Try plotting yearsFR by gender.

Hint Again, just use plot(); it’s really rather flexible. Make sure gender is a factor though!

Solution

plot(biling_data$gender, biling_data$yearsFR)

 

Task 6

Finally, let’s see what plot we get when we use two factors. Plot DALF_PASS (as factor!) against gender.

Solution

biling_data$DALF_PASS <- factor(biling_data$DALF_PASS, labels = c("Fail", "Pass"))
plot(biling_data$gender, biling_data$DALF_PASS)

That’s a nice mosaic plot, isn’t it!

 

There are numerous options and arguments to the plot() function you can use to modify the aesthetics of the plot. Instead of dealing with those, let’s move on to ggplot() and leave base R plots with an example plot. It is not very pretty but it demonstrates some of the capabilities of base R graphics:

plot(biling_data$wais, biling_data$BILING,
     xlab = "IQ", ylab = "Bilingualism score", # axis labels
     main = "Relationship between intelligence and bilingualism", # plot title
     type = "n") # don't plot any points
points(biling_data$wais[biling_data$gender == "Male"], # plot points for gender == "Male"
       biling_data$BILING[biling_data$gender == "Male"],
       col = "#fac21888", # hex code for colour: #RRGGBBAA - red, green, blue, alpha (opacity)
       pch = 17) # "point character" governs the shape of the point
points(biling_data$wais[biling_data$gender == "Female"], # plot points for gender == "Female"
       biling_data$BILING[biling_data$gender == "Female"],
       col = "#0d5f8a88",
       pch = 18)
points(biling_data$wais[biling_data$gender == "Other"],  # plot points for gender == "Other"
       biling_data$BILING[biling_data$gender == "Other"],
       col = "#660a6088",
       pch = 19)
abline(h = mean(biling_data$BILING), # h= y intercept of horizontal line
       lty = 5) # "line type"
abline(v = mean(biling_data$wais), lty = 5) # v= x intercept of vertical line
abline(lm(BILING ~ wais, biling_data), # abline can take a lm object to draw regression line
       col = "orangered", # there are many colour names that R understands
       lwd = 2) # "line width"
# add legend
legend(x = 125, y = 100, 
       c("Male", "Femle", "Other"), # legend labels
       col = c("#fac21888", "#0d5f8a88", "#660a6088"), # colours of points in legend
       pch = 17:19, # shapes of points in legend
       bty = "n") # "box type" n for no frame around legend

ggplot()

Let’s (mostly) re-create the plot above with ggplot() now.

 

Task 7

First of all, create the plotting space mapping the right variables onto the x and y axes.

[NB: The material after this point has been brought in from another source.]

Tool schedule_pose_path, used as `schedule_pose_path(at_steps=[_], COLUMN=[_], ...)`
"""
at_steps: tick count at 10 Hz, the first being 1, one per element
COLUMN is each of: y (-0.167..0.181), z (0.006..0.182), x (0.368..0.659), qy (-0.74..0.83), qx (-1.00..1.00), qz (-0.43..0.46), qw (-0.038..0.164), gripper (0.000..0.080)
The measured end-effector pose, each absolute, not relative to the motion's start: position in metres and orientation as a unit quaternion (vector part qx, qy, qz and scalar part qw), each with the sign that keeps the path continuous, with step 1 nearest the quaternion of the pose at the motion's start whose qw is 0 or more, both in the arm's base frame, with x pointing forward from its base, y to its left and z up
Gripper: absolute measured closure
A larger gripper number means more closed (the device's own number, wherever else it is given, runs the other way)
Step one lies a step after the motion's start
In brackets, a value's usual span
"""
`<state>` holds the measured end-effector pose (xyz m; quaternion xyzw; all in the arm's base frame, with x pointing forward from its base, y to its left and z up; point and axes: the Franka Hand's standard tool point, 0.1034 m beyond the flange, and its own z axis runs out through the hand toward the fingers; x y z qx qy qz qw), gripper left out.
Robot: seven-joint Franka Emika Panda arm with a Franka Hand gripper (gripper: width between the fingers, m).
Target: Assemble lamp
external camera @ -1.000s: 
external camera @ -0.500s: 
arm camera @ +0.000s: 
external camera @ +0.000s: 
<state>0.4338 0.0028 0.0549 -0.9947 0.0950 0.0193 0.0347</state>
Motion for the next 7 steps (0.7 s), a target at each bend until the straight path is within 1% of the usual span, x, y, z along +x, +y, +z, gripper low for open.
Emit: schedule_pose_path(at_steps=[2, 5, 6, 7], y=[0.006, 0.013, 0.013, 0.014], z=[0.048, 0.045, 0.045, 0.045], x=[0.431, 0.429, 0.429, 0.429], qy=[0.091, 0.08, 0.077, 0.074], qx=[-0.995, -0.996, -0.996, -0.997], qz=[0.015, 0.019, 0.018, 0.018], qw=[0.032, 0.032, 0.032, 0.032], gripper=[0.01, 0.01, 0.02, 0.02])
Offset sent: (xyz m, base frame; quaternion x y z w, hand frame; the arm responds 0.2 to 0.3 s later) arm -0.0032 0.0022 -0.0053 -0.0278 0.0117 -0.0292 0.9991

Hint Remember to map variables onto axes using the aes() function.

Solution

biling_data %>%
  ggplot(aes(x = wais, y = BILING))

 

Task 8

Add the scatter layer.

Hint That’s geom_point().

Solution

biling_data %>%
  ggplot(aes(x = wais, y = BILING)) +
  geom_point()

 

Task 8.1

Make the colour and shape of the points dependent on levels of gender.

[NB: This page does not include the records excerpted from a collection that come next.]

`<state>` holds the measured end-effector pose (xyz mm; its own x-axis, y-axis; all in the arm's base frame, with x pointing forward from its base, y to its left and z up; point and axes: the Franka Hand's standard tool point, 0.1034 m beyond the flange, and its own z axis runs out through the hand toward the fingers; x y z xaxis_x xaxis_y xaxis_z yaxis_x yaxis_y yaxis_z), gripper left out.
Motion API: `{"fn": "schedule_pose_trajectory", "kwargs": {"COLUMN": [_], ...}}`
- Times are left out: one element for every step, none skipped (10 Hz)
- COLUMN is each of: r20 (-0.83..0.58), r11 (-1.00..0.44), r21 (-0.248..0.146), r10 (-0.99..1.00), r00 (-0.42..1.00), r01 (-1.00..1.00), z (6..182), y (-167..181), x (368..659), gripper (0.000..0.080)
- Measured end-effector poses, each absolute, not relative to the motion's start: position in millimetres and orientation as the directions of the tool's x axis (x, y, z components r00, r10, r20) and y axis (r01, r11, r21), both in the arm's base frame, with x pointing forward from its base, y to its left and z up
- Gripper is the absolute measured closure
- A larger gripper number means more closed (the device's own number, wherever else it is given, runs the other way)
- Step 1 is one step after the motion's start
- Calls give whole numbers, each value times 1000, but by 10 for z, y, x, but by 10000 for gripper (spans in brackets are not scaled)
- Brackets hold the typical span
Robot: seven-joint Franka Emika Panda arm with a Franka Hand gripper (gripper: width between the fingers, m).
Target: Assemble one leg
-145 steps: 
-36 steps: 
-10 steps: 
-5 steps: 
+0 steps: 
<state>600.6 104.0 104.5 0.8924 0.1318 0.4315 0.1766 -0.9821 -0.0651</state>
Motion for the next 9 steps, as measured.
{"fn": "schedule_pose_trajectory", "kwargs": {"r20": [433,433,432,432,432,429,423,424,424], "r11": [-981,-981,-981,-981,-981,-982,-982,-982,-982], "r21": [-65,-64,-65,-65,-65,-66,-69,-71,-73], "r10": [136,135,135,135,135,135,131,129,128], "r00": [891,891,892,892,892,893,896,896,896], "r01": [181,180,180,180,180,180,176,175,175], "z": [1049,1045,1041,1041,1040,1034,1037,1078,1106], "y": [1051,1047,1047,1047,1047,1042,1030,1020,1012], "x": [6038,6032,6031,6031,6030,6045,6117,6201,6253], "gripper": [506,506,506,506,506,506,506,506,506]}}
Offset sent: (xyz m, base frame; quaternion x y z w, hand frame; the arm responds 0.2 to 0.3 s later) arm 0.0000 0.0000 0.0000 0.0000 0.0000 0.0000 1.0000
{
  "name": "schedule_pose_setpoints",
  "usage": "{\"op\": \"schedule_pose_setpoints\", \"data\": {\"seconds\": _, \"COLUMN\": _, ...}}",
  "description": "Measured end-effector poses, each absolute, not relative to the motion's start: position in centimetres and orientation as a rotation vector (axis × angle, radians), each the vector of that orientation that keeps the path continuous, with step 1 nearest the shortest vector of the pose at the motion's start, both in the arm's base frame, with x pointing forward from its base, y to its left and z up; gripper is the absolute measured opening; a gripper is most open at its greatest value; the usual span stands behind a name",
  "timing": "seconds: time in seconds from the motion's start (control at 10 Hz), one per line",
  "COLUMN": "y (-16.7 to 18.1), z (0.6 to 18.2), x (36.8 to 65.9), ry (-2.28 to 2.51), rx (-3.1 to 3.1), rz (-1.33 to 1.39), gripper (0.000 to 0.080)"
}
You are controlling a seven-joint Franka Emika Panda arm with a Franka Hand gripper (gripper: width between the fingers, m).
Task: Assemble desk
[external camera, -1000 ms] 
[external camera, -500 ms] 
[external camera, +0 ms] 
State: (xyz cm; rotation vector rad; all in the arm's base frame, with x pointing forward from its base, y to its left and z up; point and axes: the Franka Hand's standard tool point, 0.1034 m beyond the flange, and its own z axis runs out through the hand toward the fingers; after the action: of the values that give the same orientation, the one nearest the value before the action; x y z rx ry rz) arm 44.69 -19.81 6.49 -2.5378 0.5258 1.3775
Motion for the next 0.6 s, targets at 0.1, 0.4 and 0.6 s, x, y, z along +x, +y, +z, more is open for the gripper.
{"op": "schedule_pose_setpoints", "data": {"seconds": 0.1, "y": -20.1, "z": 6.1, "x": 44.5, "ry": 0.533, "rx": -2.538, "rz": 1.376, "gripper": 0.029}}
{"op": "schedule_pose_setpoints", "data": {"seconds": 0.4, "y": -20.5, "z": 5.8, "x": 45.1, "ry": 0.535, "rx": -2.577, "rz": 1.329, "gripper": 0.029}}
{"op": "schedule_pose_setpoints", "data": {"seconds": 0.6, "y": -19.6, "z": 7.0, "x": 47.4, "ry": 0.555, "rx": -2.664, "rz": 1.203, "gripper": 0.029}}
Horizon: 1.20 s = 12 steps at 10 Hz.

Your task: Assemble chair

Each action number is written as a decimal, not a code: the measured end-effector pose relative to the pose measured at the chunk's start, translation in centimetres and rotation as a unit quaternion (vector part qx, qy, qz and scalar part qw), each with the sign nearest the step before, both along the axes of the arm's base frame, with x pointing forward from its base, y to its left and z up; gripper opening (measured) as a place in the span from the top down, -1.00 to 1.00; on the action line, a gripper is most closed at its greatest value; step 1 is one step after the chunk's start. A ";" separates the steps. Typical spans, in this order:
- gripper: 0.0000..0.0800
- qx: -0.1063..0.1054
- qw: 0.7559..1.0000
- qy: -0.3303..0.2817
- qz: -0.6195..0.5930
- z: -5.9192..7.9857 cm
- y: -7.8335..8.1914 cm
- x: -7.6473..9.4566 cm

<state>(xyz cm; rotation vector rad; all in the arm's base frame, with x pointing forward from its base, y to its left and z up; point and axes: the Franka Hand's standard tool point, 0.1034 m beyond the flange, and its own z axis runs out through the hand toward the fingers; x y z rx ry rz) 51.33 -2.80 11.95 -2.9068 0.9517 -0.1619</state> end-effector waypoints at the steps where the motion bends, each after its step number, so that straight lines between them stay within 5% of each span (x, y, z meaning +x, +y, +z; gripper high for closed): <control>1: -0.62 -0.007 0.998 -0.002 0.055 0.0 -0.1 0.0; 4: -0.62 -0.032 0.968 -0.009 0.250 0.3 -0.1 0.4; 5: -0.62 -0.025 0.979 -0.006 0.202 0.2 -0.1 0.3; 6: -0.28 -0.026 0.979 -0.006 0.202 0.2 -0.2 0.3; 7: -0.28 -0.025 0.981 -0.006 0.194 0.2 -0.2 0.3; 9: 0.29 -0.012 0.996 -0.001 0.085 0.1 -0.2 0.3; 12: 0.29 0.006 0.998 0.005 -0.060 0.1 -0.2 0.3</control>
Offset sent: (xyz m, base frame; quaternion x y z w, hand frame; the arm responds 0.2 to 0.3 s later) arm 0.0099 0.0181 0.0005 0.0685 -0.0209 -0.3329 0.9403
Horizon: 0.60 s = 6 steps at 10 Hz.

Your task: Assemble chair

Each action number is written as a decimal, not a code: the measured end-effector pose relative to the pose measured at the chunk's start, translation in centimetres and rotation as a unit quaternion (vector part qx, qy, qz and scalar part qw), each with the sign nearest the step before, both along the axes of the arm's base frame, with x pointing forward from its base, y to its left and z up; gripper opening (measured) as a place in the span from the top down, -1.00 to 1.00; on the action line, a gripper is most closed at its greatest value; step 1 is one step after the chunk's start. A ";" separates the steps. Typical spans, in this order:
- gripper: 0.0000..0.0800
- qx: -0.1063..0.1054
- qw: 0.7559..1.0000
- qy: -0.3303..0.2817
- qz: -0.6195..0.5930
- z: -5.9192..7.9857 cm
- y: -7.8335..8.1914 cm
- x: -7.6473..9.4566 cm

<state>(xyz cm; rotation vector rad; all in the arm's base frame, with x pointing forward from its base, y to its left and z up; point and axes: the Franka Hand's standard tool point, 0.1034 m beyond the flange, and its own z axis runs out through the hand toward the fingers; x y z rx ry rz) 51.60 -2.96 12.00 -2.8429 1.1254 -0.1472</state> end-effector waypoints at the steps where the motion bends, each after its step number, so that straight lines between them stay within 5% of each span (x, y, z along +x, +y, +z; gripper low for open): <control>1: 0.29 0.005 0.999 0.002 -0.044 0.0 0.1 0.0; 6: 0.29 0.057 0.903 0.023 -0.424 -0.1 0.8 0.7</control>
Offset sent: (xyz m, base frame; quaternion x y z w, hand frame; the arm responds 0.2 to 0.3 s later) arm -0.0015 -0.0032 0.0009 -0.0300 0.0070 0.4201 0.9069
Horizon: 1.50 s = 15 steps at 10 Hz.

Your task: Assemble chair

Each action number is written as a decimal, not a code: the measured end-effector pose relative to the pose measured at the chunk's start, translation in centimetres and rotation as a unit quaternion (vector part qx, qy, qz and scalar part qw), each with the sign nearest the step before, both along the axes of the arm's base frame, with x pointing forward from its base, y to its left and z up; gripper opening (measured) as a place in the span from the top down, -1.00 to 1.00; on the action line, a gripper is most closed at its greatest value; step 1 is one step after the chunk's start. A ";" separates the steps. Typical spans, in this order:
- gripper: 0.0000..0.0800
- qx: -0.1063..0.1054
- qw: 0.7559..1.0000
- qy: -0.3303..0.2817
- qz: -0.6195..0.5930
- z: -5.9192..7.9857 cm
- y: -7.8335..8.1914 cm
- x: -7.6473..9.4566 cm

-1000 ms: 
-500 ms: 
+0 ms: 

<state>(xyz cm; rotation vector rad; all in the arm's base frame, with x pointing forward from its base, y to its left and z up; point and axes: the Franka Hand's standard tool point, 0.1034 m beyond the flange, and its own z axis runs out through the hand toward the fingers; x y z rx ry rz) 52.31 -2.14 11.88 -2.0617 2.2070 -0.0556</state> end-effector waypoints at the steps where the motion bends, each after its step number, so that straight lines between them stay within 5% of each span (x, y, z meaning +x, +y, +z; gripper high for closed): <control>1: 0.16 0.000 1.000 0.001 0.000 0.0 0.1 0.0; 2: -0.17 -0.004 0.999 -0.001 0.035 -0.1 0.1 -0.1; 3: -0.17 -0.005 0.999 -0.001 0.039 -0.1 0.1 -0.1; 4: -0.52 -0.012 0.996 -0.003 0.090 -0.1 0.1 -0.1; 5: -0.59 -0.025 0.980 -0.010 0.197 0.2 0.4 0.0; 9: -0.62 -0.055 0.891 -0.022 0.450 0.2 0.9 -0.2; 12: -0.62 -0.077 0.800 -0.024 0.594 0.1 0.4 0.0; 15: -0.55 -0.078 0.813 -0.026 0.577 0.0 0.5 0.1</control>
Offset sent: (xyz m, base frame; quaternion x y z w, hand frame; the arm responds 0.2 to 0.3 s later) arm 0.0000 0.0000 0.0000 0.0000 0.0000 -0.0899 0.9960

Hint You can map variables onto aesthetics within geom_point (or any other layer).

Solution

biling_data %>%
  ggplot(aes(x = wais, y = BILING)) +
  geom_point(aes(colour = gender, shape = gender))

 

Task 8.2

Let’s get rid of the NA points by filtering the data so that they don’t include NAs in the gender variable before piping it into ggplot().

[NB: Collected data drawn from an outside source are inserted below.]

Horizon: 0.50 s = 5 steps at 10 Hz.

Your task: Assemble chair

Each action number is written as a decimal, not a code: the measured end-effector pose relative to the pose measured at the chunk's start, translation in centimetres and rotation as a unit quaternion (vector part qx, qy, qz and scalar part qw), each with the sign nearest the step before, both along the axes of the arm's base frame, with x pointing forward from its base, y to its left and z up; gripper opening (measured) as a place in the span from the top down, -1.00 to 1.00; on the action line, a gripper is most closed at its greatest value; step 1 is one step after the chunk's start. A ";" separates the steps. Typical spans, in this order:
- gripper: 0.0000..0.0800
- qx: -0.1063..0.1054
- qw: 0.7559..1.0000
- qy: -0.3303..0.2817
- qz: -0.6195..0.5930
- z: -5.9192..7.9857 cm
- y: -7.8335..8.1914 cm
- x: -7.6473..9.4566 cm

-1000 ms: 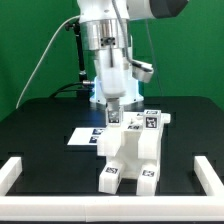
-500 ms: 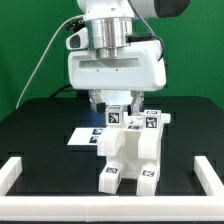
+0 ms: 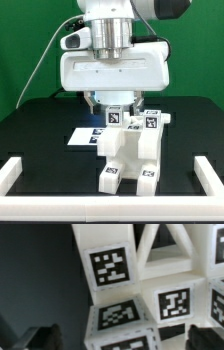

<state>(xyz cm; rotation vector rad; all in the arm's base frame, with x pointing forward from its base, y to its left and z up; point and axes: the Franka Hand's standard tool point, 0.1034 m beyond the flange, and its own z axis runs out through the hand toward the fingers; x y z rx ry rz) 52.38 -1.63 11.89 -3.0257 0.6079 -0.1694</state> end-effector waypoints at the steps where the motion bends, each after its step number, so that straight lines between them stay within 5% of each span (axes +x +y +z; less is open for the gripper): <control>1: -0.11 0.005 0.999 0.001 -0.037 0.0 0.0 0.0; 2: 0.30 0.011 0.996 0.002 -0.087 0.0 0.1 0.0; 5: 0.29 0.028 0.973 0.005 -0.227 -0.1 0.0 0.2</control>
Offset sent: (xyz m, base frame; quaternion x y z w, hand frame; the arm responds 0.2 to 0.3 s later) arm 0.0000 0.0000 0.0000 0.0000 0.0000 0.2667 0.9638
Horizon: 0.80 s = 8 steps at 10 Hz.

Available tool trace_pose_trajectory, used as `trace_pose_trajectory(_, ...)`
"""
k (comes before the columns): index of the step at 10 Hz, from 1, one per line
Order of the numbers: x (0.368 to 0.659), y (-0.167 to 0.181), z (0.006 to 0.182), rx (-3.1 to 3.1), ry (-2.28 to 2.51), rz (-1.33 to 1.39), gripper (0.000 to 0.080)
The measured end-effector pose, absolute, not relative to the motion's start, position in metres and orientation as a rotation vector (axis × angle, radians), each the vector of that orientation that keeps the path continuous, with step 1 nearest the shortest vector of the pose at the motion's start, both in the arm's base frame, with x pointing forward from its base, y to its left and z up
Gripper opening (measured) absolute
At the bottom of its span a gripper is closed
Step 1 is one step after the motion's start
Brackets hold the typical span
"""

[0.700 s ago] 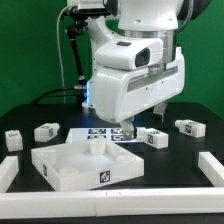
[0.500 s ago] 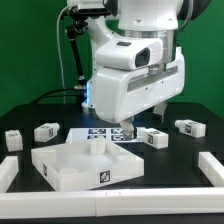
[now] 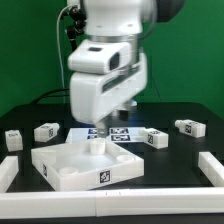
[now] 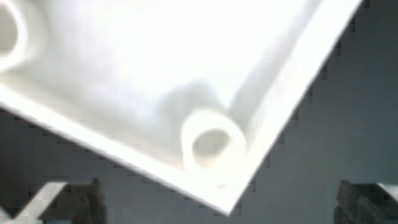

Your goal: Assemble square table

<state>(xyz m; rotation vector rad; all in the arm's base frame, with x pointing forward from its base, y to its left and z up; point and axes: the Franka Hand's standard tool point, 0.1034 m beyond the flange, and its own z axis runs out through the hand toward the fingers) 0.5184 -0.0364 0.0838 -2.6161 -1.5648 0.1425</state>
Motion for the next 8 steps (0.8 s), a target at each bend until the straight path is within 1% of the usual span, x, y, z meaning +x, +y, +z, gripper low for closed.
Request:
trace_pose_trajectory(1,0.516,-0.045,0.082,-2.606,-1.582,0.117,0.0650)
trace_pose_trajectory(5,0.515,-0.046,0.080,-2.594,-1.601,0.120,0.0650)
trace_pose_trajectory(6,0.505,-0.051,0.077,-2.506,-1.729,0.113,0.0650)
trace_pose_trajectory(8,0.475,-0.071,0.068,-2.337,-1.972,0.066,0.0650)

Hint is.na(x) returns TRUE if x is NA. To negate an expression, you can put a ! in front of it.

Solution

biling_data %>%
  dplyr::filter(!is.na(gender)) %>%
  ggplot(aes(x = wais, y = BILING)) +
  geom_point(aes(colour = gender, shape = gender))

 

Task 8.3

Add a little transparency to the points using the alpha= argument (1 = fully opaque; 0 = fully transparent) and make the points slightly bigger.

Hint You are not mapping any variables onto the alpha= and size= arguments so don’t use aes().

Solution

biling_data %>%
  dplyr::filter(!is.na(gender)) %>%
  ggplot(aes(x = wais, y = BILING)) +
  geom_point(aes(colour = gender, shape = gender),
             alpha = .7, size = 2)

 

Task 9

Add the horizontal dashed line with a y intercept at the mean of BILING using geom_hline(). Line geoms in ggplot take the same lty= argument as base R lines.

Hint Because you are mapping the mean of a variable in your dataset onto yintercept=, it needs to be done within aes().

Solution

biling_data %>%
  dplyr::filter(!is.na(gender)) %>%
  ggplot(aes(x = wais, y = BILING)) +
  geom_point(aes(colour = gender, shape = gender),
             alpha = .7, size = 2) +
  geom_hline(aes(yintercept = mean(BILING)), lty = 5)

 

Task 10

Now add the vertical dashed line with a x intercept at the mean of wais.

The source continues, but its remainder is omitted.